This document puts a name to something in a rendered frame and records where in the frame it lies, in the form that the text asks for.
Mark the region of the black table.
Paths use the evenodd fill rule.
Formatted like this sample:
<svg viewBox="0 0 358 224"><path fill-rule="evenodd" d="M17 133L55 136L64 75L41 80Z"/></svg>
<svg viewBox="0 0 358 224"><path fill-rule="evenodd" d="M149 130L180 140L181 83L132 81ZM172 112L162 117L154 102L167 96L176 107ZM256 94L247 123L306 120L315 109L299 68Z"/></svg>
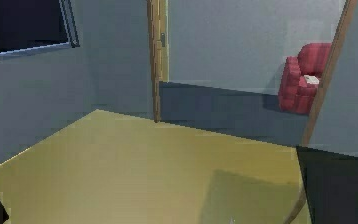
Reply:
<svg viewBox="0 0 358 224"><path fill-rule="evenodd" d="M283 224L308 204L311 224L358 224L358 157L297 146L299 196Z"/></svg>

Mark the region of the dark window with grey frame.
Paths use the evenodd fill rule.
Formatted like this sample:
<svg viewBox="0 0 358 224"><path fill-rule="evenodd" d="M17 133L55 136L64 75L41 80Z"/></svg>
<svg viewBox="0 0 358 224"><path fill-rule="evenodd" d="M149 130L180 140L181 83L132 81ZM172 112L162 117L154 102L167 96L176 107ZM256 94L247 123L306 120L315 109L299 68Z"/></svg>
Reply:
<svg viewBox="0 0 358 224"><path fill-rule="evenodd" d="M71 0L0 0L0 61L79 46Z"/></svg>

^^^^

* Try it
Where a picture appears, omit it, and otherwise retype the material exactly.

* Task output
This document puts a name to something in a rendered frame and records where in the frame it lies, in the form that the text asks for.
Mark the region of the black table.
Paths use the evenodd fill rule.
Formatted like this sample:
<svg viewBox="0 0 358 224"><path fill-rule="evenodd" d="M17 133L55 136L64 75L41 80Z"/></svg>
<svg viewBox="0 0 358 224"><path fill-rule="evenodd" d="M149 130L180 140L181 83L132 81ZM172 112L162 117L154 102L167 96L176 107ZM256 94L247 123L306 120L315 109L299 68Z"/></svg>
Reply:
<svg viewBox="0 0 358 224"><path fill-rule="evenodd" d="M283 224L308 204L311 224L358 224L358 157L297 146L299 196Z"/></svg>

Mark the region of the dark window with grey frame.
Paths use the evenodd fill rule.
Formatted like this sample:
<svg viewBox="0 0 358 224"><path fill-rule="evenodd" d="M17 133L55 136L64 75L41 80Z"/></svg>
<svg viewBox="0 0 358 224"><path fill-rule="evenodd" d="M149 130L180 140L181 83L132 81ZM172 112L162 117L154 102L167 96L176 107ZM256 94L247 123L306 120L315 109L299 68Z"/></svg>
Reply:
<svg viewBox="0 0 358 224"><path fill-rule="evenodd" d="M71 0L0 0L0 61L79 46Z"/></svg>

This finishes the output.